◆ **TASK BRIEF**
Nothing should be dropped or changed: copy every line of the listing.

◆ **SUPPLIED DATA**
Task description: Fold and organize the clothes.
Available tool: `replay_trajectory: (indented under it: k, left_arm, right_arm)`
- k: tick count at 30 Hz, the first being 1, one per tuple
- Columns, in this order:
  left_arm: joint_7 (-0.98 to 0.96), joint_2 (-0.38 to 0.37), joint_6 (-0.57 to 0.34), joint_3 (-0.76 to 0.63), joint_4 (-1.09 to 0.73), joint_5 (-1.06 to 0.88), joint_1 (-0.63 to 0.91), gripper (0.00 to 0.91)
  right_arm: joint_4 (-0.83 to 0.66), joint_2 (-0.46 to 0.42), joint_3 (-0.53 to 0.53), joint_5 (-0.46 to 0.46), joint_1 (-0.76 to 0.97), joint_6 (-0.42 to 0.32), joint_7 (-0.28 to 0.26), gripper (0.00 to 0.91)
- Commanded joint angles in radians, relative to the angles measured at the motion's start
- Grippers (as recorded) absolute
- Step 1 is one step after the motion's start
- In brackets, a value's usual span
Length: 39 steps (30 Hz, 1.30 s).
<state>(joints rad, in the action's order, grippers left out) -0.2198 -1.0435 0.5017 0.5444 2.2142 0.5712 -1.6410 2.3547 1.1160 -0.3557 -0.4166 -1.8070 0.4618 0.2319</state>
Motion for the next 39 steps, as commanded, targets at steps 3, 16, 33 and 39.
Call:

◆ **EXERCISE RESPONSE**
Task description: Fold and organize the clothes.
Available tool: `replay_trajectory: (indented under it: k, left_arm, right_arm)`
- k: tick count at 30 Hz, the first being 1, one per tuple
- Columns, in this order:
  left_arm: joint_7 (-0.98 to 0.96), joint_2 (-0.38 to 0.37), joint_6 (-0.57 to 0.34), joint_3 (-0.76 to 0.63), joint_4 (-1.09 to 0.73), joint_5 (-1.06 to 0.88), joint_1 (-0.63 to 0.91), gripper (0.00 to 0.91)
  right_arm: joint_4 (-0.83 to 0.66), joint_2 (-0.46 to 0.42), joint_3 (-0.53 to 0.53), joint_5 (-0.46 to 0.46), joint_1 (-0.76 to 0.97), joint_6 (-0.42 to 0.32), joint_7 (-0.28 to 0.26), gripper (0.00 to 0.91)
- Commanded joint angles in radians, relative to the angles measured at the motion's start
- Grippers (as recorded) absolute
- Step 1 is one step after the motion's start
- In brackets, a value's usual span
Length: 39 steps (30 Hz, 1.30 s).
<state>(joints rad, in the action's order, grippers left out) -0.2198 -1.0435 0.5017 0.5444 2.2142 0.5712 -1.6410 2.3547 1.1160 -0.3557 -0.4166 -1.8070 0.4618 0.2319</state>
Motion for the next 39 steps, as commanded, targets at steps 3, 16, 33 and 39.
Call:

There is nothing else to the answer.